Maman, who loved American motion pictures, would come home from shows raving about the latest film. She’d seen Oklahoma three times with Jeanot and from that show, he had deduced that everyone in America sang, and rather well at that. This was further borne out by the guitar-playing Gene Autrey and Roy Rogers. Maman never missed anything featuring Tyrone Powers, whom she maintained looked a lot like her Roland, though Jeanot could never see any resemblance between his Papa and the American movie star.

Personally, Jeanot enjoyed The Living Desert and saw much of America as a place of shifting sands, moving rocks, dangerous snakes and lizards, and flash floods. Obviously, l’Amérique was a place far more dangerous than peacetime Paris. Most days, Jeanot walked to school by himself, crossed streets, bought his own magazines at the corner kiosk, and once or twice a week was sent to the boulangerie to buy bread. He might not be able to survive a living desert, but he knew his own neighborhood as well as the courtyard of the building where he lived.

Occasionally, his father spoke of l’Amérique. Papa had been there as the traveling secretary to an important British person and had gone to such places as Chicago, New York and Saskatchewan, which was almost as fun to pronounce as Massachusetts. Maman always said, “Maches ta chaussette,” which meant, “Chew your sock,” but the joke was old and now Jeanot only smiled.

“Well,” said Papa, “You wouldn’t believe the buildings. They’re ten times taller than here, where we live.”

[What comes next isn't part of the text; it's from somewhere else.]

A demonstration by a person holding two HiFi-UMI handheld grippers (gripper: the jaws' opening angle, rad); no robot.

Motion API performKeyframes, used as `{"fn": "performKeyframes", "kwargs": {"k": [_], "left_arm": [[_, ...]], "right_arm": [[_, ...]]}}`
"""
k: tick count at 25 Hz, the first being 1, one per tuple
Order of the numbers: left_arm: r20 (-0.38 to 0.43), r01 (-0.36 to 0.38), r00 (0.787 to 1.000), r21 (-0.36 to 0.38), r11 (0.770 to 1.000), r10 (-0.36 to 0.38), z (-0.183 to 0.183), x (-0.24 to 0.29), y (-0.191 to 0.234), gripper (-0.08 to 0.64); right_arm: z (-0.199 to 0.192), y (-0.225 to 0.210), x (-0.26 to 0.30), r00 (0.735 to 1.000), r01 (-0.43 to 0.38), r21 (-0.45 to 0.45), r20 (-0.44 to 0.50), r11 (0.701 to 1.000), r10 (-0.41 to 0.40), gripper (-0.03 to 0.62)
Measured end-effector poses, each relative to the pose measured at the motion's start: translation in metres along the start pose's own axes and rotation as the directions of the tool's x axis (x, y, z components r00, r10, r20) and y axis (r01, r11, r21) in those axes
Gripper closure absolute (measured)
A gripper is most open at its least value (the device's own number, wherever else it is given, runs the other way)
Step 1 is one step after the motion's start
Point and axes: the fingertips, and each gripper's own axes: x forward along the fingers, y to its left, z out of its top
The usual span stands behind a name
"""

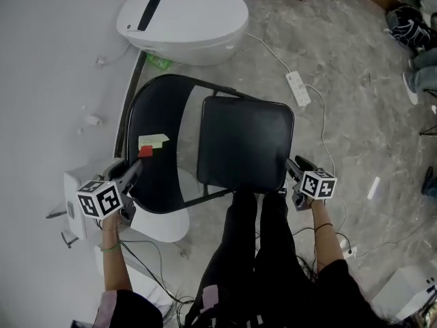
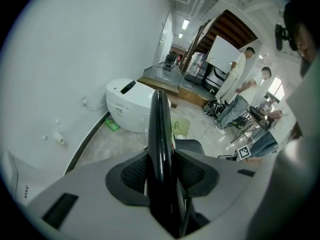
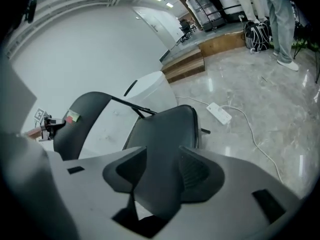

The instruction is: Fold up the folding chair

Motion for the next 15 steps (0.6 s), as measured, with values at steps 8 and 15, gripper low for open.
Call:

Jeanot knew his father was subject to exaggerations. Even his mother accused him of talking too big, saying things like, “Pft, Roland. What nonsense. Jeanot’s too smart to believe all this, aren’t you?”

Jeanot would nod yes, because he remembered the story his Papa had told once with a completely straight face about jumping out of an airplane.

Still, buildings that big? There’d been a story in Tintin about a building in New York City that was 381 meters tall, sixty meters taller than the Eiffel tower which, as every schoolkid in France knew, was 325 meters high. Maybe his Maman was right. In America, anything could happen.